[Task to complete] Write out exactly the lines below that run from the one containing "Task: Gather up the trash" through the one containing "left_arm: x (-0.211", both included, with no other lines.

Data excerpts
########################################
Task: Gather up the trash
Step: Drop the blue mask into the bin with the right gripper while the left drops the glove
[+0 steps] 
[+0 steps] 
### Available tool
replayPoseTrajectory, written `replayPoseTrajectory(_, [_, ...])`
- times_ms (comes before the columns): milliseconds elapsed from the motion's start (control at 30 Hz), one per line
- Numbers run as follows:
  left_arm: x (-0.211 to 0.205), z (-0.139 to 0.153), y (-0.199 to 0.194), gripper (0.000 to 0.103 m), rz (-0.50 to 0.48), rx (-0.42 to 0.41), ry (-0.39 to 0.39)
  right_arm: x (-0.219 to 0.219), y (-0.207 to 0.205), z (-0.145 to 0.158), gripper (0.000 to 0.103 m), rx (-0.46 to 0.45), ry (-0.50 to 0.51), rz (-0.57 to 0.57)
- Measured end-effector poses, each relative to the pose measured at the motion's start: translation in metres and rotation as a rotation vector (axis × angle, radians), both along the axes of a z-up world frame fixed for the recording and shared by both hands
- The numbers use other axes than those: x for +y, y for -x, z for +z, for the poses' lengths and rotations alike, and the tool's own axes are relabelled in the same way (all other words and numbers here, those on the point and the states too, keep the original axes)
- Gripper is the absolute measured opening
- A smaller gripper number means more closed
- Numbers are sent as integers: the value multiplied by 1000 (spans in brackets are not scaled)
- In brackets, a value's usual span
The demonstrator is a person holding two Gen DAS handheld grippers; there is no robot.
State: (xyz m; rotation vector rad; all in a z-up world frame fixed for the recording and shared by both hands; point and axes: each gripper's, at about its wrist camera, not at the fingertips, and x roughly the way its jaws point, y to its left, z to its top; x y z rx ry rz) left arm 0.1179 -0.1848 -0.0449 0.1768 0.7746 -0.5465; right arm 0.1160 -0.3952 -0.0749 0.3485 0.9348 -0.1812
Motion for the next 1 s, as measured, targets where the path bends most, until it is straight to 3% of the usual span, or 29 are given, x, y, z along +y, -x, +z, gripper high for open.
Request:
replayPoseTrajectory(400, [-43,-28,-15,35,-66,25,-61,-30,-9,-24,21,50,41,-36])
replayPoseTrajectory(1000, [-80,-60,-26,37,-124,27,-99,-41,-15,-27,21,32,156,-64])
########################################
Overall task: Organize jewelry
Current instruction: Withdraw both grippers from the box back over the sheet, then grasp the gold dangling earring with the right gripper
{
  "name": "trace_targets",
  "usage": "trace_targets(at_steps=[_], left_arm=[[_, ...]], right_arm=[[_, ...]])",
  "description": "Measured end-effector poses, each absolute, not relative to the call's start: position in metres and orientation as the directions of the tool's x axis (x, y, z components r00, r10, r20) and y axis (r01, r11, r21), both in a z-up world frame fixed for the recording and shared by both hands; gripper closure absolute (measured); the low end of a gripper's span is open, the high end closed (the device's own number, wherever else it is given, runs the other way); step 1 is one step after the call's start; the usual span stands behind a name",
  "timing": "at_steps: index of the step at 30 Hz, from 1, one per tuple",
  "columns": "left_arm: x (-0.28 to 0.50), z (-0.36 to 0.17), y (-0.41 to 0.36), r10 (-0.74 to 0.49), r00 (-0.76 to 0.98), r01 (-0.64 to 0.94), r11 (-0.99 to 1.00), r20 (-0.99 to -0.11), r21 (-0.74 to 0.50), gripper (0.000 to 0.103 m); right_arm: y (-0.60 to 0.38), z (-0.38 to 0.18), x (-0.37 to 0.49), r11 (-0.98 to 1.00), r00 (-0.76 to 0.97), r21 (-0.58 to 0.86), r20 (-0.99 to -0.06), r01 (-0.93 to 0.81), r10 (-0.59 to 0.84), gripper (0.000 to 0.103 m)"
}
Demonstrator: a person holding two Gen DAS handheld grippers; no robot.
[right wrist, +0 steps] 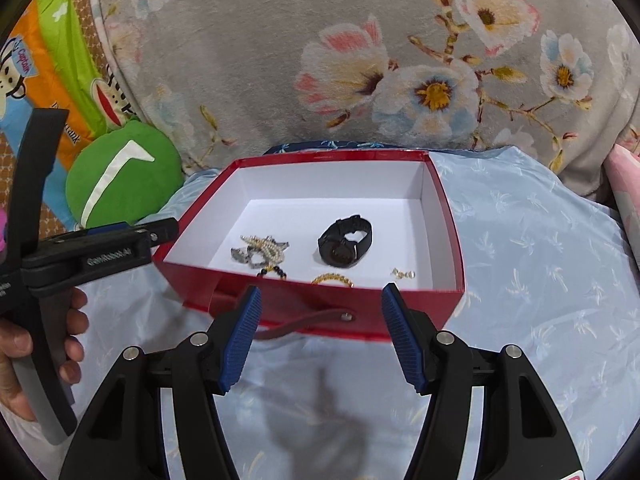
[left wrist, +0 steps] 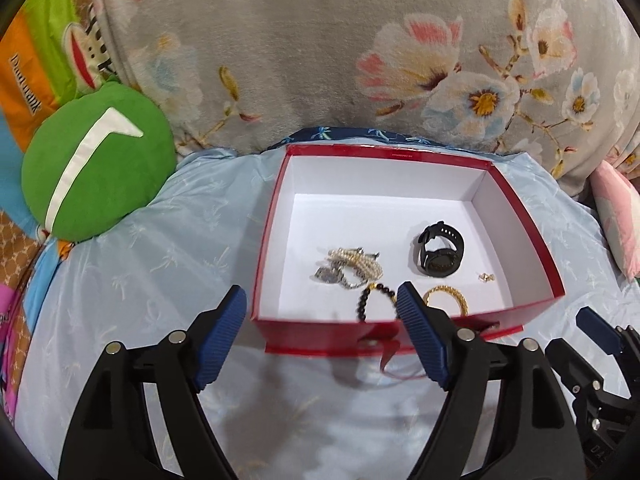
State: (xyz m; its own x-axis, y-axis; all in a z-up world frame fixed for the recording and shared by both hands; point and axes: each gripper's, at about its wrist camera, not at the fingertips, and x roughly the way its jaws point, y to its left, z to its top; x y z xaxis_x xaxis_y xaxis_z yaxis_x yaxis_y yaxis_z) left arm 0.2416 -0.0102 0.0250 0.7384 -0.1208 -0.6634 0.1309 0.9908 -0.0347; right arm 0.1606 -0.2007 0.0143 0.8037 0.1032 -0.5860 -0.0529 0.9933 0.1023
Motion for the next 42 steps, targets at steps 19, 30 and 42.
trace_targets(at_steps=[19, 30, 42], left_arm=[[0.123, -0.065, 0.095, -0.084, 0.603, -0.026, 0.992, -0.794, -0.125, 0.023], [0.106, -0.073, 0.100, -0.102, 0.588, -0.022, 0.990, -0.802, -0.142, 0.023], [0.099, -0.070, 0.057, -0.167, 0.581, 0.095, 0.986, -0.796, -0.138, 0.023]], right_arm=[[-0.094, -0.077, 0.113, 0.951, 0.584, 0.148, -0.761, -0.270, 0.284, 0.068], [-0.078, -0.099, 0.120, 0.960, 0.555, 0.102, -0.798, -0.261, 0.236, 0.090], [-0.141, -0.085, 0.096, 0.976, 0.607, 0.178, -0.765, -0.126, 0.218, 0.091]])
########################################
[Expected output]
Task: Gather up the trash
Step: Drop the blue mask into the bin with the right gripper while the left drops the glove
[+0 steps] 
[+0 steps] 
### Available tool
replayPoseTrajectory, written `replayPoseTrajectory(_, [_, ...])`
- times_ms (comes before the columns): milliseconds elapsed from the motion's start (control at 30 Hz), one per line
- Numbers run as follows:
  left_arm: x (-0.211 to 0.205), z (-0.139 to 0.153), y (-0.199 to 0.194), gripper (0.000 to 0.103 m), rz (-0.50 to 0.48), rx (-0.42 to 0.41), ry (-0.39 to 0.39)

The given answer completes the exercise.